Il ne s’agit pas pas de rejeter nécessairement le principe même mais investir 60 millions d’euros dans cet équipement signifie que ces 60 millions d’euros, et cela risque d’être plus, ne seront pas utilisés pour autre chose. Nous savons que la très grande majorité des palais des Congrès en France peinent à être rentables… Quel coût aura cet équipement, en fonctionnement chaque année, pour la ville ? Et si la localisation en centre-ville peut avoir des aspects positifs, il semble bien, en voyant se construire le palais des Congrès, qu’il soit un bâtiment très massif dans cet espace. Et bien sûr il faudra mesurer les conséquences pour la vie des habitants du quartier. Il y a une logique de tourisme d’affaire, il faut aussi considérer la vie des Nîmois.
La Chambre régionale des comptes a estimé le coût de la gratuité des transports dans la métropole de Montpellier à 42 M€ par an. Nîmes Métropole devrait-elle imiter ses voisins ?

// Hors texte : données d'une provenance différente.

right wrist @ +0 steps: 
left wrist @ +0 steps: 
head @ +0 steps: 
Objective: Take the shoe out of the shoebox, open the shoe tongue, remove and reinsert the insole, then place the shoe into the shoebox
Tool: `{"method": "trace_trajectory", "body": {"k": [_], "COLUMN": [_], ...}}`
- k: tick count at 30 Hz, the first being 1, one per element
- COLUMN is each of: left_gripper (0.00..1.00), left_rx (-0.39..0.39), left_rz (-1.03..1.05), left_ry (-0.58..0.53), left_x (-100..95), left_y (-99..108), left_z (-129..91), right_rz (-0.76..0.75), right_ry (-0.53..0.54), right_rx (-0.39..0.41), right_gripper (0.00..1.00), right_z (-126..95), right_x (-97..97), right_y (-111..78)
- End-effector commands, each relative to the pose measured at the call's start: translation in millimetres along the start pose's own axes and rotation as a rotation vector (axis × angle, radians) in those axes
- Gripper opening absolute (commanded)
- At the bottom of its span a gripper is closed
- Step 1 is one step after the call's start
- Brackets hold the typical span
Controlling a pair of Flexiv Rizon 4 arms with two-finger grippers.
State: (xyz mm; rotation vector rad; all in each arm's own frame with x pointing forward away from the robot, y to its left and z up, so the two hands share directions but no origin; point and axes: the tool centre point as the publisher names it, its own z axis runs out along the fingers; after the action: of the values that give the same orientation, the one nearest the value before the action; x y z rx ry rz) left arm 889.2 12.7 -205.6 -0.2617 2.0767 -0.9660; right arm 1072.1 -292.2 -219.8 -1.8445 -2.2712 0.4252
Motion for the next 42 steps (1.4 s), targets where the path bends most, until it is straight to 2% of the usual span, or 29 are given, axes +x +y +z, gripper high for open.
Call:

Ce serait bien moins à Nîmes. Mais l’on considère toujours cela comme un coût, on oublie de dire que la circulation des voitures individuelles a aussi un coût, pour les familles comme pour la collectivité. La question est de savoir si l’on considère que le transport collectif doit être un service public gratuit, comme le sont les autres services publics. Nous considérons, au vu des expériences diverses en France, que c’est un des leviers pour favoriser le report modal. C’est bon pour la planète et pour le pouvoir d’achat. Bien sûr cela ne remplace pas la qualité du réseau, des fréquences…Il faut les deux. Il faut sans doute y aller par pallier. C’est un sujet essentiel. On manque d’ambition à Nîmes Metropole.
Les manifestations pour un cessez-le-feu d’urgence à Gaza se succèdent à Nîmes. Qualifiez-vous ce qui se passe en ce moment à Gaza de génocide ?
La situation à Gaza est catastrophique. C’est la Cour Internationale de Justice, elle-même, qui parle de « risque génocidaire ». Des observateurs de l’ONU parlent de « nettoyage ethnique ». Dire cela n’est pas minorer les actes terroristes atroces commis par le Hamas le 7 octobre dernier. C’est reconnaitre l’urgence de la situation pour des centaines de milliers de civils palestiniens et ne pas laisser faire le gouvernement d’extrême-droite israélien. Il faut un cesse-le-feu et que puissent se faire entendre les voix palestiniennes et israéliennes qui veulent construire la paix, une paix qui passe par la solution à deux Etats dans les frontières de 1967. La communauté internationale doit agir.